> TASK:
Restate each line below word for word, skipping every picture.

-------------------------

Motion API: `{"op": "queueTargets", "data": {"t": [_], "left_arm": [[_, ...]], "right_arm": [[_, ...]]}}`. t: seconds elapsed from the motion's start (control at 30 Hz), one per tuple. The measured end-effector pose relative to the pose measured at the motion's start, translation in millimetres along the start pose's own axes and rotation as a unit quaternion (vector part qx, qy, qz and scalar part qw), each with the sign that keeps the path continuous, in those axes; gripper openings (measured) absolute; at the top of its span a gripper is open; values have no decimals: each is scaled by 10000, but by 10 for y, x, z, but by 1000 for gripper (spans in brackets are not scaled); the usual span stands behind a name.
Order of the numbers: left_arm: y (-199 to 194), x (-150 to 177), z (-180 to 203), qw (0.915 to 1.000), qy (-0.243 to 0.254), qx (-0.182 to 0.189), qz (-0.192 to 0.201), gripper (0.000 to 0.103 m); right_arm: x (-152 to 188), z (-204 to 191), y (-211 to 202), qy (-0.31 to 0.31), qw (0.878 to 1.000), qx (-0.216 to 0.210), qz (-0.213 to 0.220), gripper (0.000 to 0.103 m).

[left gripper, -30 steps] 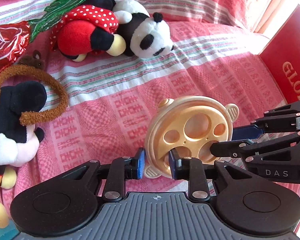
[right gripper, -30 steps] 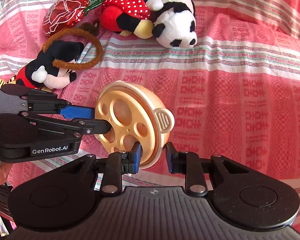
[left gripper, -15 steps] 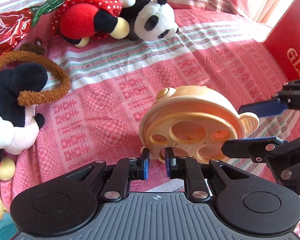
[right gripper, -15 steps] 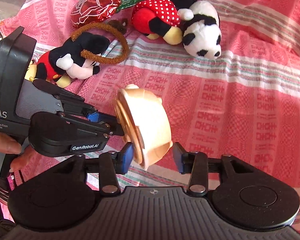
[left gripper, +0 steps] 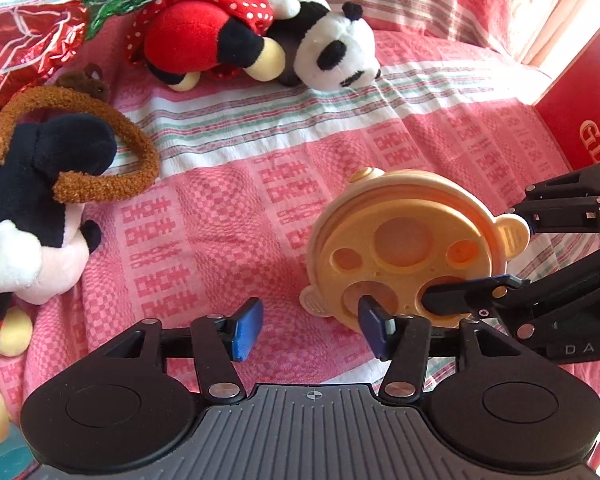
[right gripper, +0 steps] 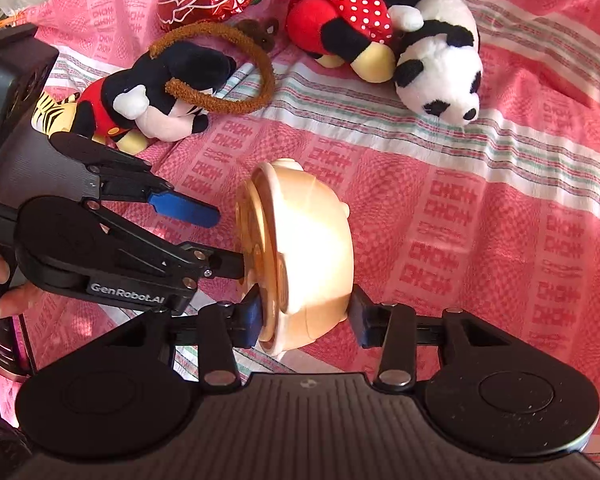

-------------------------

> SOLUTION TO THE EXERCISE:
Motion API: `{"op": "queueTargets", "data": {"t": [_], "left_arm": [[_, ...]], "right_arm": [[_, ...]]}}`. t: seconds elapsed from the motion's start (control at 30 Hz), one per tuple. The measured end-effector pose relative to the pose measured at the motion's start, translation in millimetres along the start pose's own axes and rotation as a unit quaternion (vector part qx, qy, qz and scalar part qw), each with the sign that keeps the path continuous, in those axes; gripper openings (measured) absolute; at the top of its span a gripper is open; values have no decimals: each is scaled by 10000, but by 10 for y, x, z, but by 1000 for gripper (spans in brackets are not scaled); the usual span stands behind a name.
Order of the numbers: left_arm: y (-199 to 194), x (-150 to 177), z (-180 to 203), qw (0.915 to 1.000), qy (-0.243 to 0.254), qx (-0.182 to 0.189), qz (-0.192 to 0.201), gripper (0.000 to 0.103 m); right_arm: x (-152 to 188), z (-204 to 191), y (-211 to 202), qy (-0.31 to 0.31), qw (0.878 to 1.000), qx (-0.216 to 0.210), qz (-0.213 to 0.220), gripper (0.000 to 0.103 m).

[left gripper, -30 steps] 
[right gripper, -30 steps] 
[left gripper, -15 steps] 
[right gripper, -15 steps] 
[left gripper, +0 steps] 
[right gripper, +0 steps] 

The work on this exercise is now complete.